Fandom: Best Years
Title: Nothing Left
Characters: Sam and Rich
Rating/Warnings: R. AU, Het, Strong Language.
Summary: When Rich breaks up with Sam and moves out of state, Sam feels like without Rich, she has nothing left to live for.
A/N: This fic isn’t beta’d. I may eventually get it beta’d but for now it’s not.
Disclaimer: I don’t own the show, characters or anything you recognize. I make no money for writing this story.
Words: 297 words without title and ending.
We were together for two months. Two wonderful months where it felt like I’d found someone who loved me for who I am. Rich and I hadn’t been serious about each other at first. We’d just been fuck buddies in the beginning, but that had changed the day those three dreaded words had come from my lips and lingered between us.
I had told Rich that I loved him and while it was true then and still is true now, I knew then, that he hadn’t been ready to admit that we were in a relationship. It had taken him a month to admit to himself that we were together. However, when Rich finally admitted it to himself and then to me, things changed for the better.

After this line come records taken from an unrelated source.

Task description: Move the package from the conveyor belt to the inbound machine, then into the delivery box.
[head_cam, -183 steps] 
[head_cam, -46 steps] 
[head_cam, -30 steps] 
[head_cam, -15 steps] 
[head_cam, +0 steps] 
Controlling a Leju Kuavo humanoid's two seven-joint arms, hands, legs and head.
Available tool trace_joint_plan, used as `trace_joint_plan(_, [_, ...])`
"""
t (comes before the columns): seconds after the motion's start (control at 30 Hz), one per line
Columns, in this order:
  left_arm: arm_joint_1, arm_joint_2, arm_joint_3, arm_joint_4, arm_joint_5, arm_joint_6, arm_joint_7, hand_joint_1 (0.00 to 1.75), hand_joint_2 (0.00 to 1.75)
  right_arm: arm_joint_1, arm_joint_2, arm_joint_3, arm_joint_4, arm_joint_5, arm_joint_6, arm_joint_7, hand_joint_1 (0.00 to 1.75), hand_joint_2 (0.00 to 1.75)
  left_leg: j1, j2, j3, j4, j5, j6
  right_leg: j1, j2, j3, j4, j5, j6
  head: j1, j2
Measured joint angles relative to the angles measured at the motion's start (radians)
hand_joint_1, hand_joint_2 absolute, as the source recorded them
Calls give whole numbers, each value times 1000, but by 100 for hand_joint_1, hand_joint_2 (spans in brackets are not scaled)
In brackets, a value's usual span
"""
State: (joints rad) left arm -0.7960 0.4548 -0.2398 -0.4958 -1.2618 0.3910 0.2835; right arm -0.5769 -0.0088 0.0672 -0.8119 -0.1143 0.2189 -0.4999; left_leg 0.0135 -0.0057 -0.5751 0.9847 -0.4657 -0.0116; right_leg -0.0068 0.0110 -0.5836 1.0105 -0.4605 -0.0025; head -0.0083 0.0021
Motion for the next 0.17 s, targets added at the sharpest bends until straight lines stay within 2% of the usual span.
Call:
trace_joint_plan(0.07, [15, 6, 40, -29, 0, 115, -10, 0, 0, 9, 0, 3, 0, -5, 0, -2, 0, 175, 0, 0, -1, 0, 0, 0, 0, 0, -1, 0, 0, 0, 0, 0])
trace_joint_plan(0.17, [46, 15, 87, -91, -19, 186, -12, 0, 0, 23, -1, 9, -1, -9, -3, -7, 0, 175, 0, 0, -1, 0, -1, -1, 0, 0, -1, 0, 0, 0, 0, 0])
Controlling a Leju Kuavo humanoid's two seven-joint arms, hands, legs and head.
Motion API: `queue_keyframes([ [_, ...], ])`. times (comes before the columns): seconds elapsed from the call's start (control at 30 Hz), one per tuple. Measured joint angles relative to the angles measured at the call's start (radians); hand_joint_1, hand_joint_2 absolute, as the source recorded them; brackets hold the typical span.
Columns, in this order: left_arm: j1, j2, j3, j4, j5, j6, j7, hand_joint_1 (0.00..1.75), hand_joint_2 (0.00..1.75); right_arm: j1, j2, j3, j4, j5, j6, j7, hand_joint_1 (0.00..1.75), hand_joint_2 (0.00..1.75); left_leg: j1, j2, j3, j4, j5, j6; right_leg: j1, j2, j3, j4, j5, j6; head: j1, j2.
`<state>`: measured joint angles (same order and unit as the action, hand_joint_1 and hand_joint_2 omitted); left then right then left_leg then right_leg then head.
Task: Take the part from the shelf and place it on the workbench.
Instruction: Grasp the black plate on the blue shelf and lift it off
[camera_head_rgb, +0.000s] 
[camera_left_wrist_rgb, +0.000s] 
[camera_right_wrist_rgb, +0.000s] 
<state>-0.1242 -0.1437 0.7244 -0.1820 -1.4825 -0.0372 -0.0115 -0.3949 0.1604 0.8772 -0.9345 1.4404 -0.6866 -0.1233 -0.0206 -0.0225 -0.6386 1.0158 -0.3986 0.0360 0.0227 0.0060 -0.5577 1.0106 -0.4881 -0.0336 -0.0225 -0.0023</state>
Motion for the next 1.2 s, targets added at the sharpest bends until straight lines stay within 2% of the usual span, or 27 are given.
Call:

Rich let me love him and he loved me back with an intensity that I’m sure he never had with any other woman and probably never will again. Sometimes giving your heart to a person is too much and I think that was why Rich left.
Now however, as I sit in what used to be our apartment and think about the fact that I have nothing left, I can only sigh. Rich isn’t in my life anymore and I don’t know how to deal with that.
I loved him with all my heart and I gave him everything I had. Now that we’re no longer together, I don’t know if I want to live anymore, when it feels like I can’t breathe when I think of him.
Part of me wishes that I’d never even met Rich, but the other, more logical part of me knows that I’m a better person for knowing him. I just wish that it didn’t hurt so much to try and live without him.